Manage Certificates on 500 Mobile Devices [closed]

Is there a tool to facilitate setting up and managing certificates for mobile devices (running Windows Mobile 5)

The end goal I have is to have my WCF Services (run on IIS) only trust these certificates. That way I don't have to worry about someone else finding my endpoint and sending bogus data to me.

I have WaveLink's Avalanche MC to manage the devices and push out updates. (I am still looking to see if that product has anything to help with this.)


Solution 1:

System Center Mobile Device Manager will do this as far as I can tell but I'm not sure how good the cert enroller's are on WM5, most of the cert features are only properly supported on WM6 (I think). There is a limited cert deployment capability built in to Activesync from version 5 that will automatically deploy user certs onto the device for e-mail if you set things up appropriately in the AD. You might be able to use those depending on how much control you have of your application but I suspect not.

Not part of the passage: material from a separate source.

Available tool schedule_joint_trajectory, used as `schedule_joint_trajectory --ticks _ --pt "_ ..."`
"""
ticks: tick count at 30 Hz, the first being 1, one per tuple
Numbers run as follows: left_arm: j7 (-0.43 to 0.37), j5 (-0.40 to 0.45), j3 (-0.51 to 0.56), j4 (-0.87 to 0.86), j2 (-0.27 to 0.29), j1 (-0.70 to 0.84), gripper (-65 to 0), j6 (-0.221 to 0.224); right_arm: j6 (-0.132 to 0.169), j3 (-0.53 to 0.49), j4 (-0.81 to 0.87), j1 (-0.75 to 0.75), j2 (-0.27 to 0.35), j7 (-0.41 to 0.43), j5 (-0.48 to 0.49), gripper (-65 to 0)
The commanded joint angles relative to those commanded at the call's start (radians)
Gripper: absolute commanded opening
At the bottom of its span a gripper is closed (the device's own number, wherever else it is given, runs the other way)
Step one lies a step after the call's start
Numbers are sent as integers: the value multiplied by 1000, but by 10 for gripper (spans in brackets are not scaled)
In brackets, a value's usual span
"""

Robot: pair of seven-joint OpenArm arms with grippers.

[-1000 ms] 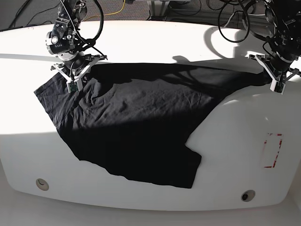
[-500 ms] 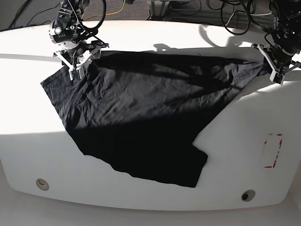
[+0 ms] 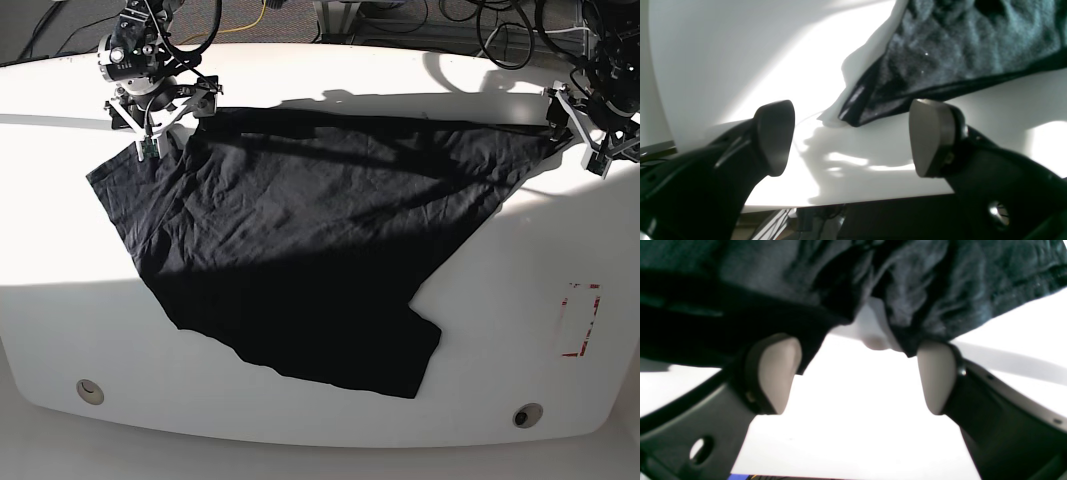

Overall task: Layout the t-shirt on the table in an organized manner, then fold the t-shirt properly
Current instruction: 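Release the t-shirt and move the left gripper to its middle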

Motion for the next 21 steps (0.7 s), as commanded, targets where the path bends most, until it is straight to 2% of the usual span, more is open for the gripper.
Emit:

I'm not aware of any commercial apps that do precisely what you need but the crypto-API's are OK on WM5 and it's not terribly difficult to modify the enroller sample code that is included in the Windows Mobile platform development kit to roll something that suits your needs. I built a system to do this in the past that had a lot of bells and whistles (AD integration using placeholder accounts for the WM devices, device config, cert deployment with authorization and then locking down the WM devices systems so they only run signed code), two of us hacked together most of the initial code in about a fortnight IIRC.